### Aim of the task:
Look over the data below and give the number of lines containing the word "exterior", with no other words.

### Source data:
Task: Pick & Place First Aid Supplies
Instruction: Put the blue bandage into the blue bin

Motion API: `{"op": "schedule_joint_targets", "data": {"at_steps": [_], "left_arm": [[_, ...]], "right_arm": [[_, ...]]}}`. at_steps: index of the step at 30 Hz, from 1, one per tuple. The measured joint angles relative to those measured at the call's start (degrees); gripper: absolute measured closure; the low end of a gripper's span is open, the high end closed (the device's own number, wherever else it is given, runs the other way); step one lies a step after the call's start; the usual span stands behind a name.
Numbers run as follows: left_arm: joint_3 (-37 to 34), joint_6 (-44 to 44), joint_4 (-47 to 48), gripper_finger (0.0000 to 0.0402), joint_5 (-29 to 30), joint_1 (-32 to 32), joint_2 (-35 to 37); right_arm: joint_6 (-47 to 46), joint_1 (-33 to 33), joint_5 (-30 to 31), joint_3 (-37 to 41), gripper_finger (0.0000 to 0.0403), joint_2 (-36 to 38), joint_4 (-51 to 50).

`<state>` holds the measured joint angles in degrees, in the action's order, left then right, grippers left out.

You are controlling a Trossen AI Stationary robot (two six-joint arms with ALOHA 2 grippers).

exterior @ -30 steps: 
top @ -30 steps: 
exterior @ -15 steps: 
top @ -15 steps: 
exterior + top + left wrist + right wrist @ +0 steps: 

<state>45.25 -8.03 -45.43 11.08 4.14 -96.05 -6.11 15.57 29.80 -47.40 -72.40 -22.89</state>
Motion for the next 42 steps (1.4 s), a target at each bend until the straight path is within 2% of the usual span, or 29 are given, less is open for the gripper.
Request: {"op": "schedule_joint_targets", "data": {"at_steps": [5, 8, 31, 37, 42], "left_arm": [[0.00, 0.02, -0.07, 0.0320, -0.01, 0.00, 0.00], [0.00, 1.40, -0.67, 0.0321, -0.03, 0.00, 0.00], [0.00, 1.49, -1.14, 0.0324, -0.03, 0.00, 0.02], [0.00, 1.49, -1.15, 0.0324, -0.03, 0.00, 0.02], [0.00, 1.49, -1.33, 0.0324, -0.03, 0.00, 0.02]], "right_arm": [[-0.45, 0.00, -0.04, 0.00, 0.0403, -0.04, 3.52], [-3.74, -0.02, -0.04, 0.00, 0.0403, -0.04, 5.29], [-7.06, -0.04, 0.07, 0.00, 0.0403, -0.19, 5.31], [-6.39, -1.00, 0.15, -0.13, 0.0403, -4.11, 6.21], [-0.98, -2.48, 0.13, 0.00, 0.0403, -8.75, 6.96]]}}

### Answer section:
3